Look at the BIBSnet input and ensure it chose the properly aligned pair of T1w and T2w images. (derivatives/bibsnet/sub-*/ses-*/input/)

• To do this, I open the corresponding files in the derivatives/prebibsnet/sub-*/ses-*/resized/(ACPC_align|xfms)/ and derivatives/bibsnet/sub-*/ses-*/input/ to ensure the T1ws match the T1ws and the T2ws match the T2ws.

• If it chose the wrong pair, post a GitHub issue here.

• For the sake of time, you can copy and rename the properly aligned image pair into that directory, mirroring the naming schema present in that directory.

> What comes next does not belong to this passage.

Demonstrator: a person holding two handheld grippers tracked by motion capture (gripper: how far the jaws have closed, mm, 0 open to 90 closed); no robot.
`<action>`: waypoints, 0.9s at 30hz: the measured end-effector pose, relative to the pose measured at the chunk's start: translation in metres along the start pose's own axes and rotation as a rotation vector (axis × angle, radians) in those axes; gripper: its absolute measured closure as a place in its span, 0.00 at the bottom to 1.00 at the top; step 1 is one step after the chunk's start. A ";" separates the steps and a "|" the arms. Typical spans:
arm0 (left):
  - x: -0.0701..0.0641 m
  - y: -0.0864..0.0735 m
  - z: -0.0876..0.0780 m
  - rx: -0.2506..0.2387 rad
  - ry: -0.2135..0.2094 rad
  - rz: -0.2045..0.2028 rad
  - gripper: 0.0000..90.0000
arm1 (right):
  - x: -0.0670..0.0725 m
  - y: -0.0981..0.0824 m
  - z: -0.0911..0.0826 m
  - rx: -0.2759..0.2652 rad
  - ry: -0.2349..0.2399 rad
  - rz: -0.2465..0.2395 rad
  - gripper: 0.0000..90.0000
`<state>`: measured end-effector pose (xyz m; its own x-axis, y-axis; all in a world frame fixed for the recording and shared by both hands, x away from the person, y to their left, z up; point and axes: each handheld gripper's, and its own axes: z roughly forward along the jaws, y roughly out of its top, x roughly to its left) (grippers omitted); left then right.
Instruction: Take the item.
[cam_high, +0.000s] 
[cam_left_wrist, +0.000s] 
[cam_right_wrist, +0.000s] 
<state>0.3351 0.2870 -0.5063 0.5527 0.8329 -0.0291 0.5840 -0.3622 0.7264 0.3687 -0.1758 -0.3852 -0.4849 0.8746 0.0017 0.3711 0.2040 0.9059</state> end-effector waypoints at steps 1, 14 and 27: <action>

Look at the BIBSnet output and ensure there are not any holes in the segmentation. (derivatives/bibsnet/sub-*/ses-*/output/)

• Load into your image viewer of choice the BIBSnet input file and the BIBSnet output file with the segmentation on top.

• If there are holes in the segmentation and you used the correct resources for you job, post a GitHub issue here.

• It is okay if the chirality does not match, this will hopefully be fixed in postBIBSnet.

Look at the chirality corrected outputs to ensure the chirality matches the proper hemisphere and there are no holes. (/derivatives/precomputed/sub-*/ses-*/chirality_correction/)

• If the segmentation doesn’t have the proper chirality, post a GitHub issue here.

• If the segmentation has holes, post a GitHub issue here.

Look at the precomputed file to make sure it’s aligned to the T1 (T1 and T2 model, T1-only model) or the T2 (T2-only model).

• If misaligned, post a GitHub issue here.